# Task goal
In the data below, how many lines include the word "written"? Give only the number.

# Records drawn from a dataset
####

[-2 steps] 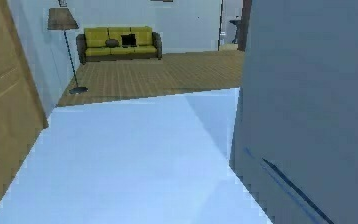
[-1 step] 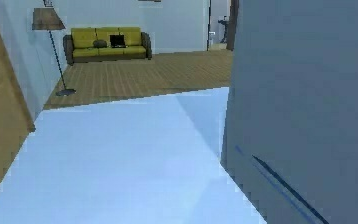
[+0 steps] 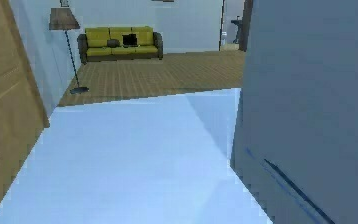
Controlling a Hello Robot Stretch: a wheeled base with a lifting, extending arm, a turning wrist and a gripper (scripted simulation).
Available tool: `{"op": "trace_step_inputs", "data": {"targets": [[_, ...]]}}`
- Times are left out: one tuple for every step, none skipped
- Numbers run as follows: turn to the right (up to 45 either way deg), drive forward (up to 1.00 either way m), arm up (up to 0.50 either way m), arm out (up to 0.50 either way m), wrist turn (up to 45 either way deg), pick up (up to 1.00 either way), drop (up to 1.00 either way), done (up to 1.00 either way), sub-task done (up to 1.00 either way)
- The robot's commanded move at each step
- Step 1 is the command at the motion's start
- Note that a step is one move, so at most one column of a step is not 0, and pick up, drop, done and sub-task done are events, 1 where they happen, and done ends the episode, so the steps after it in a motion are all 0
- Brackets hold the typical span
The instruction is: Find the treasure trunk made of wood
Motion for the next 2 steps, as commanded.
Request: {"op": "trace_step_inputs", "data": {"targets": [[0.0, 1.0, 0.0, 0.0, 0.0, 0.0, 0.0, 0.0, 0.0], [-3.0, 0.0, 0.0, 0.0, 0.0, 0.0, 0.0, 0.0, 0.0]]}}
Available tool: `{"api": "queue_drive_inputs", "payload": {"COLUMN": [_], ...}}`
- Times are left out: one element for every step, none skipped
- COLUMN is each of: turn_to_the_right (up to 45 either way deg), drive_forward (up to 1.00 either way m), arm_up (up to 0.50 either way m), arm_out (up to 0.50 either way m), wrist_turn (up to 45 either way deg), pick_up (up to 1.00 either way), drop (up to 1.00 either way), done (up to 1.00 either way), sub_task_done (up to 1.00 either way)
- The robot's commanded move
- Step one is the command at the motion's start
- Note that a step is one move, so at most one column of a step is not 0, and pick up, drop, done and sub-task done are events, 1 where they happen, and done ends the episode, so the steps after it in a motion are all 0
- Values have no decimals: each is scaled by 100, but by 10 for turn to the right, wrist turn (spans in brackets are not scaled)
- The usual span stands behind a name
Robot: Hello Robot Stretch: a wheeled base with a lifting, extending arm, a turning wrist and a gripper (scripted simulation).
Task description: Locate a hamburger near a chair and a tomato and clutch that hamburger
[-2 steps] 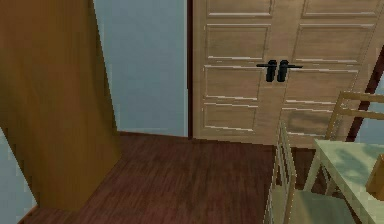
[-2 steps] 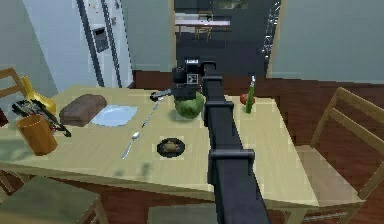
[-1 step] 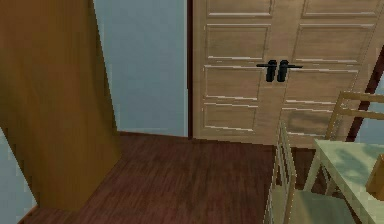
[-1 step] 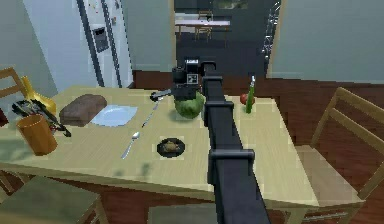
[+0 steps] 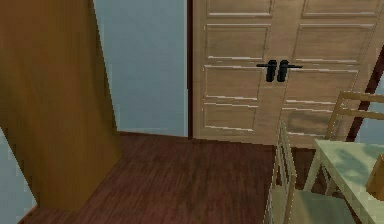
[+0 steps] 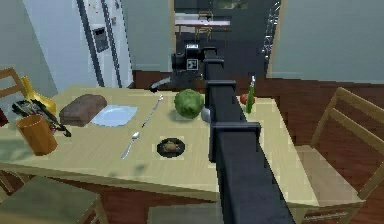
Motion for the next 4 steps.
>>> {"api": "queue_drive_inputs", "payload": {"turn_to_the_right": [0,0,0,0], "drive_forward": [0,0,0,0], "arm_up": [-34,0,0,0], "arm_out": [0,0,0,0], "wrist_turn": [0,-450,-450,-180], "pick_up": [0,0,0,0], "drop": [0,0,0,0], "done": [0,0,0,0], "sub_task_done": [0,0,0,0]}}
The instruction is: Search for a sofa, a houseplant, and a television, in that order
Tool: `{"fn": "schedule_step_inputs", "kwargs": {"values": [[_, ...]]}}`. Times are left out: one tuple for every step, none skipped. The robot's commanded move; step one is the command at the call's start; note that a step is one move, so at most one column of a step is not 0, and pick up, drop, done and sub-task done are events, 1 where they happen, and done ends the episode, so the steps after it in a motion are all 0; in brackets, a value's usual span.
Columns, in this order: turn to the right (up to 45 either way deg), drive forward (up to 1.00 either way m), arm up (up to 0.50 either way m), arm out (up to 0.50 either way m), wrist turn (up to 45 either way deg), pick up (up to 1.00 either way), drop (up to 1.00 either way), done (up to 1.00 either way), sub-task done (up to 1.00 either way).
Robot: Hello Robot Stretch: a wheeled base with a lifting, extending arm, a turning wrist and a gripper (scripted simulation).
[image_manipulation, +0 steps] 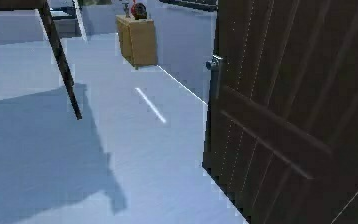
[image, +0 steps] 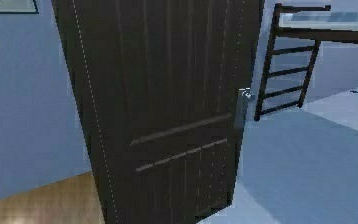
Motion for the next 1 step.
{"fn": "schedule_step_inputs", "kwargs": {"values": [[45.0,0.0,0.0,0.0,0.0,0.0,0.0,0.0,0.0]]}}
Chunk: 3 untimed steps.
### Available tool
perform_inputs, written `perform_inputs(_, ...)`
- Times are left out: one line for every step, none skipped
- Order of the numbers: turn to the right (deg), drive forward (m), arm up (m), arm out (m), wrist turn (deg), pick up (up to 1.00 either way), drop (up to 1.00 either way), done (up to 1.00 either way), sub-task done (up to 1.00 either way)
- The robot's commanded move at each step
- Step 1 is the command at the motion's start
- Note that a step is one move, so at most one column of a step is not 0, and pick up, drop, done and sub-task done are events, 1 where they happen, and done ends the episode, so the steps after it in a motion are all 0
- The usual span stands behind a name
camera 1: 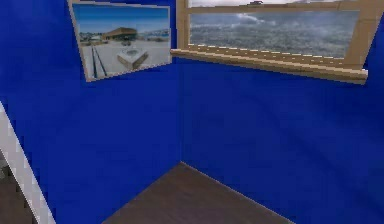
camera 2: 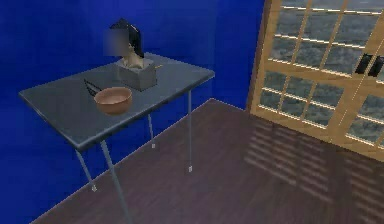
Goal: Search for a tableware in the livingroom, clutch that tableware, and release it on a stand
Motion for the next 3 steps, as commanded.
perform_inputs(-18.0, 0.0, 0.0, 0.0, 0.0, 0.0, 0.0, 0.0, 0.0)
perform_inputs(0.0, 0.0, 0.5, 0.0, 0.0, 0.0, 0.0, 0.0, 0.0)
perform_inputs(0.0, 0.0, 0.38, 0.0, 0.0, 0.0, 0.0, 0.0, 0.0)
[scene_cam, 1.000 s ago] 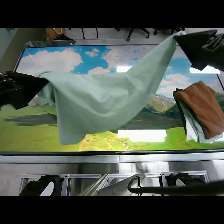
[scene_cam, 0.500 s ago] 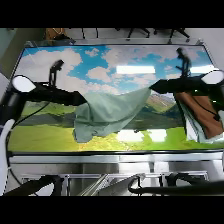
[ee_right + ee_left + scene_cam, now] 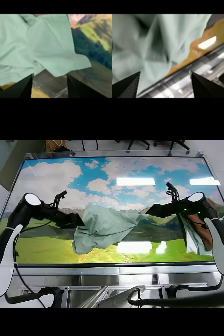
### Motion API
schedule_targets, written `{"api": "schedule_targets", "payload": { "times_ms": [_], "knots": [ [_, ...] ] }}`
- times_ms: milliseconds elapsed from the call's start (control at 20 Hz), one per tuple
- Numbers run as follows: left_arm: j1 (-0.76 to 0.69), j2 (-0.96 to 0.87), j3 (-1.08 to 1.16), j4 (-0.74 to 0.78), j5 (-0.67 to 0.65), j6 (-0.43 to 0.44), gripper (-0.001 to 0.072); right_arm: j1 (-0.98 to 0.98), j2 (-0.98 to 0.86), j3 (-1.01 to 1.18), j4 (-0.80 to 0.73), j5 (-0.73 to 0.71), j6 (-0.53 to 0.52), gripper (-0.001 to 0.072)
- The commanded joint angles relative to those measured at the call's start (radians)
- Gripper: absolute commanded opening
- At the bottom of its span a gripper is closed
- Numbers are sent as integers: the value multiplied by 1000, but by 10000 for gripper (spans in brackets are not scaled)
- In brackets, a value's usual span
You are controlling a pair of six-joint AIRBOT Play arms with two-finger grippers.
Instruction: Fold the shirts.
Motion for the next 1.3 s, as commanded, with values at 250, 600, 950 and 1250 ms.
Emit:
{"api": "schedule_targets", "payload": {
  "times_ms": [250, 600, 950, 1250],
  "knots": [
    [124, 485, -711, -23, 191, 2, 704, 1, 28, -177, 8, 27, -3, 528],
    [22, 602, -921, -282, 765, 8, 703, 186, -66, -217, 100, -222, -19, 527],
    [-139, 344, -807, -321, 883, 14, 151, 245, -147, -217, 292, -320, -113, 346],
    [-149, 280, -590, -259, 702, 76, 12, 240, -143, -207, 472, -266, -205, 15]
  ]
}}
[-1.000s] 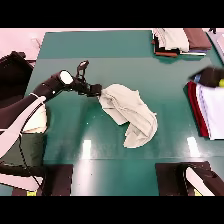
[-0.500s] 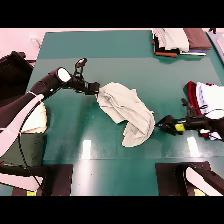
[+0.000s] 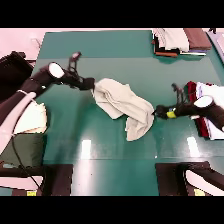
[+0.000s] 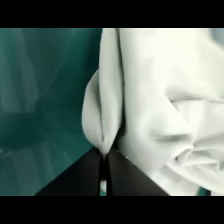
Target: Fold the shirts.
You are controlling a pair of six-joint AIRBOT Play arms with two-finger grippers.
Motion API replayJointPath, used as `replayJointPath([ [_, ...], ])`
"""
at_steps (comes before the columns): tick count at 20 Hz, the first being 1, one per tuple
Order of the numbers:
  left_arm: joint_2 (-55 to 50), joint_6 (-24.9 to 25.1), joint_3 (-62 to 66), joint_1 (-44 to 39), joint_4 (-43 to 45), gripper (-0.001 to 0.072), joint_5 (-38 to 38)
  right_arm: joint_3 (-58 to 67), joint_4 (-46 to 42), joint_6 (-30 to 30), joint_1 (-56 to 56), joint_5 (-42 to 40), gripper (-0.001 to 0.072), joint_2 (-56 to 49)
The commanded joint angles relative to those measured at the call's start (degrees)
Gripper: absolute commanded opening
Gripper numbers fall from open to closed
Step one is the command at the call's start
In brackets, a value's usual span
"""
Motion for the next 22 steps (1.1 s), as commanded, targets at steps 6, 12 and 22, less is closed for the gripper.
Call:
replayJointPath([
  [6,24.85,3.72,14.36,7.52,7.91,0.0029,-0.59,30.08,-9.46,0.55,-11.93,10.97,0.0018,20.02],
  [12,41.13,6.16,24.2,7.52,7.93,0.0029,-0.37,46.29,-9.55,1.33,-19.74,18.62,0.0018,26.69],
  [22,26.14,7.02,27.34,7.52,12.66,0.0029,-13.42,47.93,-7.54,8.7,-22.53,29.92,0.0018,12.2],
])
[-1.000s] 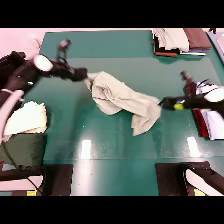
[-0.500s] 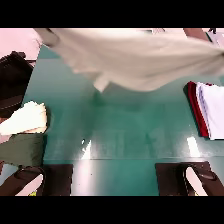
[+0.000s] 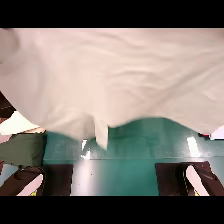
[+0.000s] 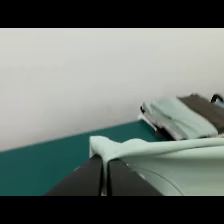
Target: Fold the shirts.
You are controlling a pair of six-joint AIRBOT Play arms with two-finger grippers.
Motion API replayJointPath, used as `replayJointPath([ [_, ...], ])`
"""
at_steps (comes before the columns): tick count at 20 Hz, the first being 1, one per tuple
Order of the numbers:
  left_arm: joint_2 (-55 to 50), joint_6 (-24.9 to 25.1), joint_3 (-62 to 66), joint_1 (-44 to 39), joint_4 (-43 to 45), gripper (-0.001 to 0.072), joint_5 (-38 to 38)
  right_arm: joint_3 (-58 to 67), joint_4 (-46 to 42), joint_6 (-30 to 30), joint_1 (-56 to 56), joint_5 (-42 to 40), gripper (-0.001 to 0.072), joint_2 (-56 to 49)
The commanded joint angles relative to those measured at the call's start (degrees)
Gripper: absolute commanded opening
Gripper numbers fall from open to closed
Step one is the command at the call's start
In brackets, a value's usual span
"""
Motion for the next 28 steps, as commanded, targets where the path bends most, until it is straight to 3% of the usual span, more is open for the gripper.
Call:
replayJointPath([
  [1,-11.58,-0.68,0.33,0.07,3.23,0.0029,-9.7,-5.88,0.59,4.72,2.23,3.39,0.0018,-7.21],
  [5,-31.43,-2.89,0.33,0.07,2.97,0.003,-17.68,-18.23,-6.05,6.38,14.03,-1.88,0.0018,-18.05],
  [8,-42.82,-4.02,0.33,0.07,3.93,0.0031,-18.51,-21.79,-10.14,6.75,21.18,-10.14,0.0018,-28.22],
  [9,-44.74,-5.75,0.33,0.07,5.49,0.0072,-18.12,-20.63,-9.25,6.84,22.08,-12.2,0.002,-31.56],
  [10,-45.64,-7.39,0.33,0.09,7.69,0.0429,-17.38,-18.45,-7.74,6.82,22.4,-12.72,0.0045,-34.34],
  [11,-45.75,-9.2,0.35,0.09,10.45,0.063,-16.37,-15.41,-5.97,6.78,22.38,-12.52,0.025,-36.83],
  [12,-45.22,-10.34,0.42,0.09,13.64,0.0606,-16.15,-12.33,-5.09,6.75,21.99,-11.47,0.0353,-38.71],
  [15,-43.01,-11.23,0.46,1.44,17.33,0.0606,-19.65,-6.78,-5.2,5.2,21.42,-5.4,0.0344,-40.04],
  [19,-38.53,-11.82,-7.26,4.76,15.8,0.0608,-25.27,-14.05,-5.16,3.04,21.86,-3.74,0.0344,-31.67],
  [21,-33.44,-11.85,-18.49,5.14,15.37,0.0609,-23.28,-18.86,-4.79,3.02,21.84,-4.35,0.0344,-26.58],
  [25,-22.53,-14.56,-43.71,5.14,10.43,0.0609,-12.24,-26.43,-3.43,3.04,21.86,-9.29,0.0344,-17.75],
  [28,-21.0,-14.34,-52.41,5.14,3.5,0.061,-7.3,-27.63,-2.12,3.06,21.57,-10.05,0.0344,-14.21],
])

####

# Exercise response
2